Language Technology in the Faroe Islands
a (.pdf version) of this report can also be downloaded
At the moment there are not many electronic texts or text banks available in Faroese, and neither are there any morphological analyses in electronic formats. This presentation will therefore be short, but we do believe that we cover everything of relevance, which might be of use to Nordic and other linguistic researchers. We provide information about where the researcher or others with an interest in the subject can get access to the material, possible contact names, telephone and fax numbers and, if available, email addresses.
From the early nineties, a certain amount of dictionaries have been published in the Faroe Islands. Some are available in electronic form, others only in print. The following dictionaries are available on CDs and/or floppy discs.

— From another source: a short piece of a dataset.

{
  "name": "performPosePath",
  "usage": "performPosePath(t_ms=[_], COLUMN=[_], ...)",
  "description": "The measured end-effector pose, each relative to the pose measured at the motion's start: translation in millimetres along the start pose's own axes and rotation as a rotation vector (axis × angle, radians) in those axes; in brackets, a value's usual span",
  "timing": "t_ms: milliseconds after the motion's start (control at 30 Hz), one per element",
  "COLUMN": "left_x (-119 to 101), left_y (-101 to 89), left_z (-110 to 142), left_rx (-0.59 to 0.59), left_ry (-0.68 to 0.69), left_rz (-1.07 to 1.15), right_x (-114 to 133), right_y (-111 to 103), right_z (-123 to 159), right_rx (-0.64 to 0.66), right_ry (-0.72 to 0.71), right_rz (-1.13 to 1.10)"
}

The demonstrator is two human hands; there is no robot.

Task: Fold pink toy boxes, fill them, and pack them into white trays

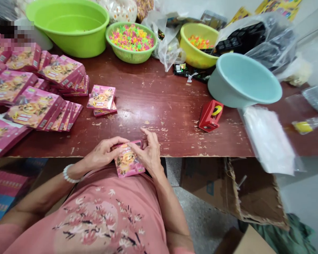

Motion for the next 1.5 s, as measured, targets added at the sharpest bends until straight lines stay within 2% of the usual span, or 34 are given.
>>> performPosePath(t_ms=[67,133,367,533,633,700,833,900,933,1000,1100,1167,1267,1333,1400,1433,1500], left_x=[-10.9,-18.9,-12.3,-16.8,-17.1,-14.5,-3.6,3.7,8.2,18.1,28.2,26.3,11.8,2.4,1.4,4.9,17.4], left_y=[0.6,1.8,8.2,5.4,1.9,1.7,5.6,4.3,1.6,-9.0,-29.2,-40.5,-54.9,-67.9,-93.7,-113.5,-164.5], left_z=[13.2,20.3,14.7,13.2,7.4,2.9,1.2,3.4,4.2,4.2,0.8,-1.5,4.8,20.2,46.4,63.7,106.2], left_rx=[0.026,0.035,0.15,0.103,0.02,0.02,0.115,0.111,0.077,-0.075,-0.343,-0.456,-0.524,-0.533,-0.618,-0.712,-1.009], left_ry=[0.039,0.072,-0.06,-0.015,-0.027,-0.053,-0.129,-0.175,-0.203,-0.253,-0.251,-0.185,-0.052,-0.004,-0.009,-0.022,-0.048], left_rz=[-0.045,-0.064,-0.01,-0.154,-0.334,-0.352,-0.106,0.075,0.176,0.361,0.545,0.594,0.572,0.518,0.413,0.329,0.083], right_x=[2.9,4.4,-21.5,-27.5,-27.2,-27.3,-27.6,-28.2,-28.8,-29.7,-24.2,-13.0,11.1,26.7,39.0,43.4,49.6], right_y=[0.6,1.9,11.2,16.4,16.5,17.8,20.5,21.9,23.1,26.3,31.9,37.8,51.4,60.6,69.2,73.7,84.3], right_z=[15.3,29.0,59.2,72.1,70.0,66.6,62.4,61.7,61.0,56.8,37.4,15.0,-32.5,-72.6,-116.9,-139.5,-182.6], right_rx=[0.161,0.268,0.236,0.347,0.408,0.454,0.487,0.454,0.431,0.36,0.181,0.088,0.068,0.085,0.094,0.093,0.085], right_ry=[0.115,0.187,0.296,0.297,0.293,0.299,0.341,0.395,0.427,0.48,0.477,0.421,0.306,0.209,0.103,0.052,-0.053], right_rz=[-0.107,-0.186,-0.353,-0.303,-0.337,-0.38,-0.403,-0.441,-0.469,-0.531,-0.644,-0.711,-0.725,-0.67,-0.595,-0.556,-0.472])
Point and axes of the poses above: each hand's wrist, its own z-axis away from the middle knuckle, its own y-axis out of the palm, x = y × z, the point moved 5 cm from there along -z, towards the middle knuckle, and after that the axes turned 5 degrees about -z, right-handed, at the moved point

Donsk-føroysk orðabók (Danish-Faroese Dictionary) was published by Føroya Fróðskaparfelag in 1995, and this book is available in electronic form on four floppy discs. It was made in the Faroese editing program RiSt. This program has good search facilities. As the discs are installed on a PC, you have more search options.You can search on single words, parts of words/or morphemes and idioms, word sequences and information about word usage, i.e. whether the individual words are colloquial, local, belong to certain scientific terminologies etc. By pressing Ctrl T it is possible to search for Danish as well as Faroese words, inflection patterns such as neuter (n.), and parts of a word.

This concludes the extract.